Prenatal vitamins’ use cuts autism risk in kids
Women who start prenatal vitamins early are less likely to have children with autism.
Washington: A new study has suggested that women who do not take prenatal vitamins early in their pregnancy are twice as likely to have a child with an autism spectrum disorder than those who do.
It found that for women with a particular high-risk genetic makeup who reported not taking prenatal vitamins, the estimated risk of having a child with autism was as much as seven times greater than in women who did report taking prenatal vitamins and who had more favorable gene variants.
"Mothers of children with autism were significantly less likely than those of typically developing children to report having taken prenatal vitamins during the three months before and the first month of pregnancy," said lead researcher Rebecca J. Schmidt, assistant professor in the Department of Public Health Sciences in the UC Davis School of Medicine.
The finding was strong and robust, and is the first to suggest a concrete step women can take that may reduce the risk of having a child with autism.
The researchers postulate that folic acid, the synthetic form of folate or vitamin B9, and the other B vitamins in prenatal supplements, likely protect against deficits in early fetal brain development.

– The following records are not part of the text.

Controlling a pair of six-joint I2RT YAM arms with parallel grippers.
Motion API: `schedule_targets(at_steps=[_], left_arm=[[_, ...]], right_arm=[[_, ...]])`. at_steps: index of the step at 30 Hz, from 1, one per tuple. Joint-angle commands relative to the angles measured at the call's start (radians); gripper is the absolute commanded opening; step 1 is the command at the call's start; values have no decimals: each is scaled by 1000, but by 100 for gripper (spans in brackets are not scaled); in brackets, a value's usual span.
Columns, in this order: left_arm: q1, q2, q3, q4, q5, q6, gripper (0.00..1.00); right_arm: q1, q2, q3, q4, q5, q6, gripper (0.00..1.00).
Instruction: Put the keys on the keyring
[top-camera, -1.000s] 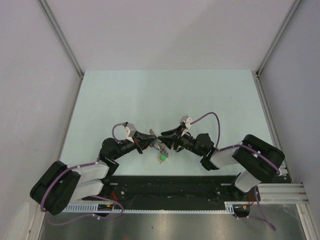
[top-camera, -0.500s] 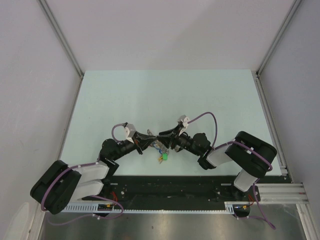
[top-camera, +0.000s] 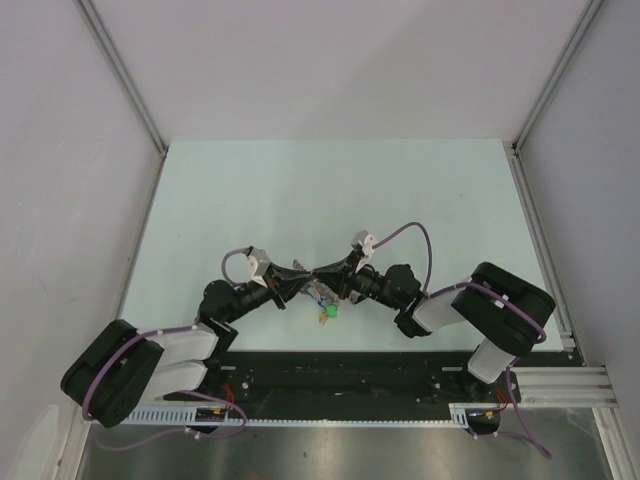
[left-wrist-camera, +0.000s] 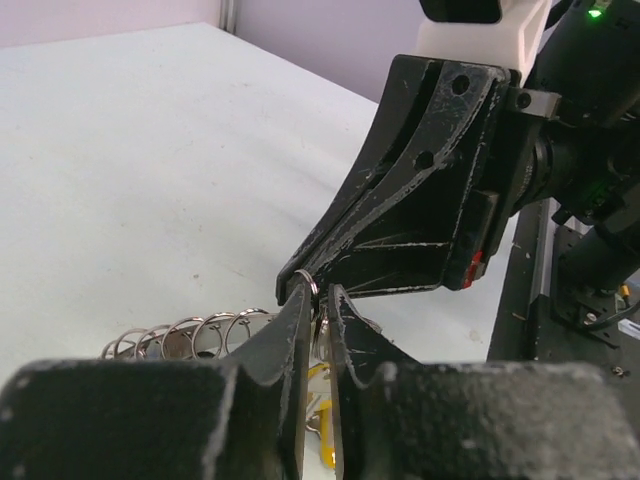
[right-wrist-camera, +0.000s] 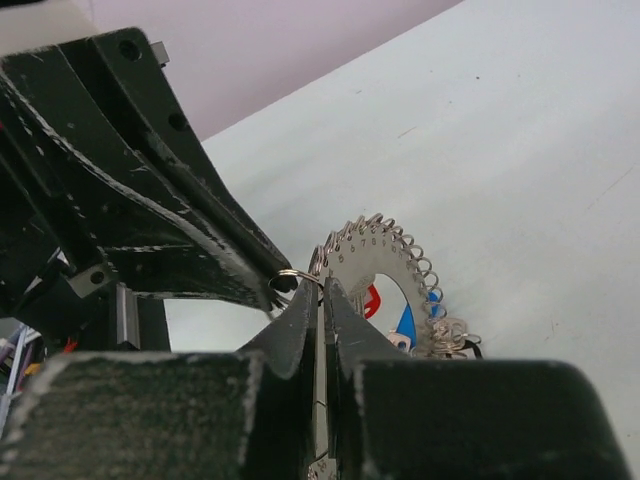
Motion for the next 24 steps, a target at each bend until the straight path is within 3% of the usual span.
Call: schedule_targets(at_steps=[1,2,5,14,18,22,24], left_arm=[[-15,-89,0,5,-45,-1,23],[-17,-134,4,-85,-63,8,33],[-17,-214,35,-295,-142,51,44],[-15,-438,135,-726,-347,128,61],[-15,-473,136,-767,-381,122,64],[-17,-472,124,-758,-383,105,65],[-15,-470,113,-748,-381,99,67]], right_arm=[[-17,-93,45,43,-54,-173,0],[-17,-116,55,-14,-62,-207,0],[-16,-199,109,-238,-76,-357,0],[15,-292,360,-891,-42,-753,0],[52,-270,506,-1181,77,-949,0],[98,-236,606,-1317,208,-1064,0],[144,-194,658,-1419,364,-1104,0]])
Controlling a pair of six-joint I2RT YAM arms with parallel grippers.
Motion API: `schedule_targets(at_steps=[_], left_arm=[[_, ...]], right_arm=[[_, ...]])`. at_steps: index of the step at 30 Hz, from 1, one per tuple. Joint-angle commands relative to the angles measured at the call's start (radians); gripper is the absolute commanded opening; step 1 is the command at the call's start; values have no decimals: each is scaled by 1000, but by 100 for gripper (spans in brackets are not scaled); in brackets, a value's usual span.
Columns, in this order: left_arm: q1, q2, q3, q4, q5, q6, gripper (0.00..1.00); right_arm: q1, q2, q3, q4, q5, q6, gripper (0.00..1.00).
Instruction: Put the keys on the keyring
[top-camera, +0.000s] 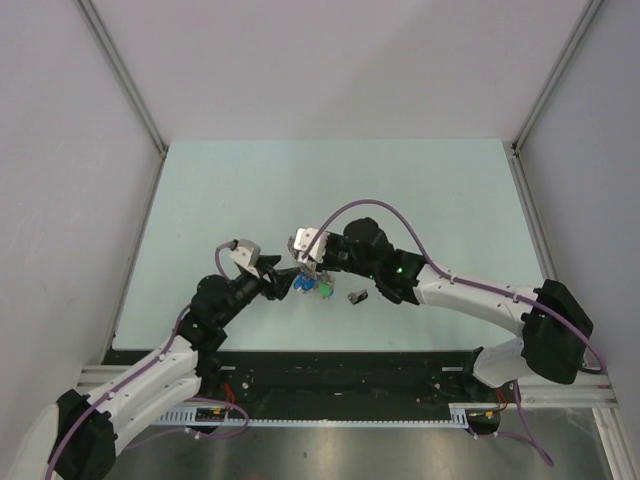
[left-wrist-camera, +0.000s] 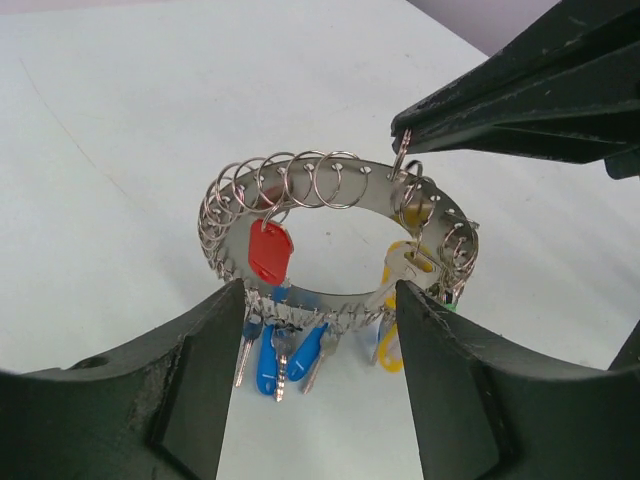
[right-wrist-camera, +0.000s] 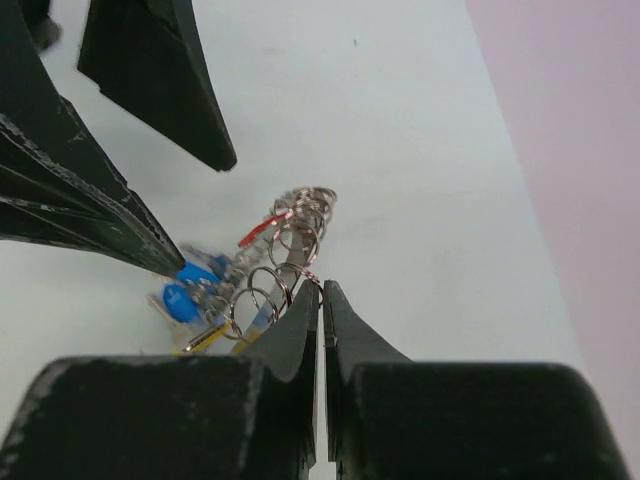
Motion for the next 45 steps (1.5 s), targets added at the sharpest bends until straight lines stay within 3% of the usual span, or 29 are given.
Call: schedule_targets(at_steps=[1,4,10,16,27,37,45], left_arm=[[-4,-7,5,5,-26,-1,68],[-4,-4,-9,40,-11,4,68],[-4,55,-33,165,114,36,68],[-4,151,-70,354,185,65,59],[-4,252,-43,478,328,171,47],[-4,327,-61,607,382,188,48],[-4,306,-121,687,372,204,56]], right_arm=[[70,58,120,-226,278,-195,0],[126,85,119,-239,399,-182,0],[156,110,116,-250,363,-150,0],[160,57,70,-233,307,-139,0],[160,3,24,-205,267,-136,0],[154,-43,-18,-164,215,-131,0],[116,-83,-48,-145,165,-120,0]])
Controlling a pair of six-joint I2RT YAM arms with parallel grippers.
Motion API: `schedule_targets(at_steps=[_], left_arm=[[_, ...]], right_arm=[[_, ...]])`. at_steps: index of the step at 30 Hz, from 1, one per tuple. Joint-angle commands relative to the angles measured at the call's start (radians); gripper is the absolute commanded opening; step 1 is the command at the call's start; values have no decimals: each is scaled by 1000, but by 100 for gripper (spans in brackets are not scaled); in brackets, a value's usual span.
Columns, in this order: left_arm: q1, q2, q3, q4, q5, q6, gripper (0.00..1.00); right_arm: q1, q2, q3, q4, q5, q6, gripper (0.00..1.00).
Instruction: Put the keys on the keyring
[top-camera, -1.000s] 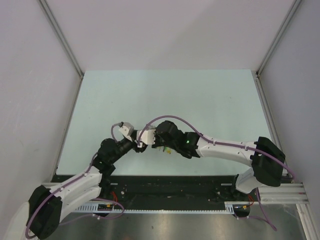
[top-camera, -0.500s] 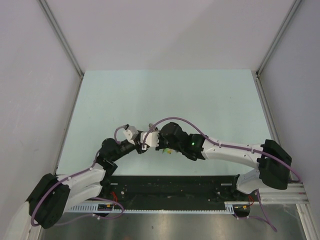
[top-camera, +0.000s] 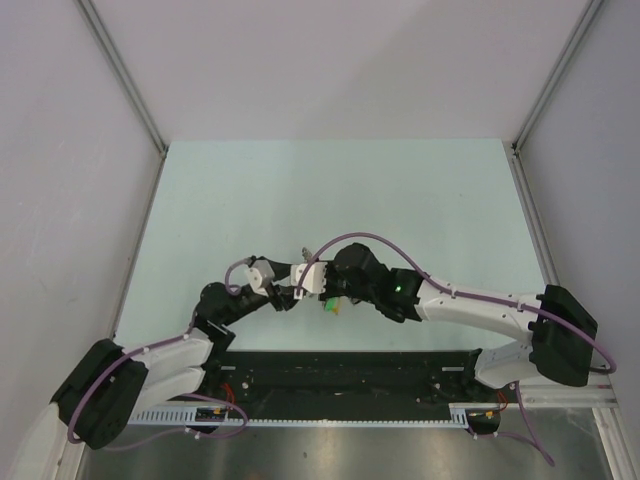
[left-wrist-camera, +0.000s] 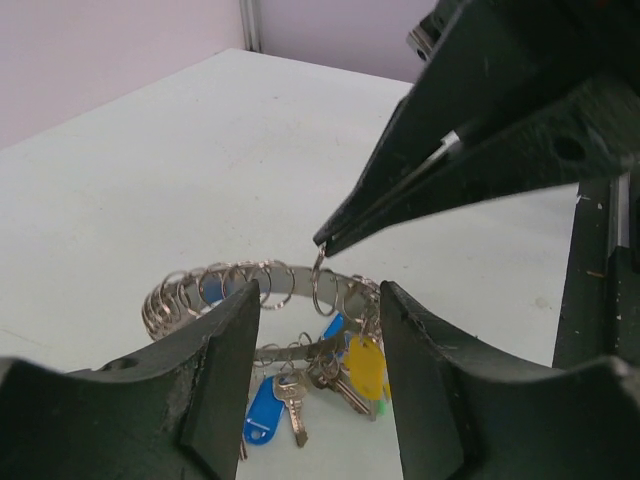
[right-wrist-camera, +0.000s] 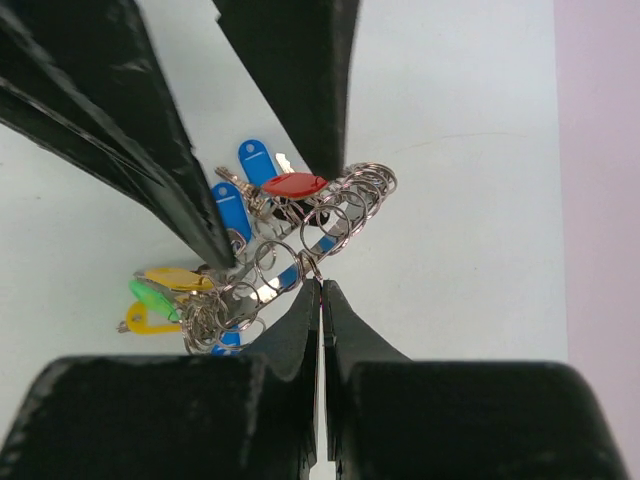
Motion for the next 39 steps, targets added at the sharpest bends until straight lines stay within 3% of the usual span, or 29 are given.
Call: schedule_targets(at_steps=[1,10,15,32,39], left_arm=[[-3,-19,-10,81,30,51,56],[-3,-18,82,-66,94,143,47],[-4,11,110,-94,115,194,33],[-3,96,186,-195,172,275,31],[-3,103,206,-233,180,286,20]], right_arm=[[-17,-55,-8,66,-36,12,0],[-20,-60,-14,68,-48,10,0],[-20,-64,-16,68,-51,10,0],[-15,-57,-14,68,-65,7,0],[-12,-55,-16,68,-68,4,0]])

Folate is known to be critical to neurodevelopment and studies have found that supplemental folic acid has the potential to prevent up to 70 percent of neural tube defects, said the authors.
"This finding appears to be the first example of gene-environment interaction in autism," said senior author Irva Hertz-Picciotto.
"It is widely accepted that autism spectrum disorders are the result of multiple factors, that it would be extremely rare to find someone who had a single cause for this behavioral syndrome. Nevertheless, previous work on genes has generally ignored the possibility that genes may act in concert with environmental exposures," said Hertz-Picciotto.
The finding, if replicated, provides a potential means of reducing the risk of having a child with autism, said the researchers.
"The good news is that if this finding is replicated, it will provide an inexpensive, relatively simple evidence-based action that women can take to reduce risks for their child, which is to take prenatal vitamins as early as possible in a pregnancy and even when planning for pregnancy," said Hertz-Picciotto.
The study is published online in the journal Epidemiology and will appear in print in July.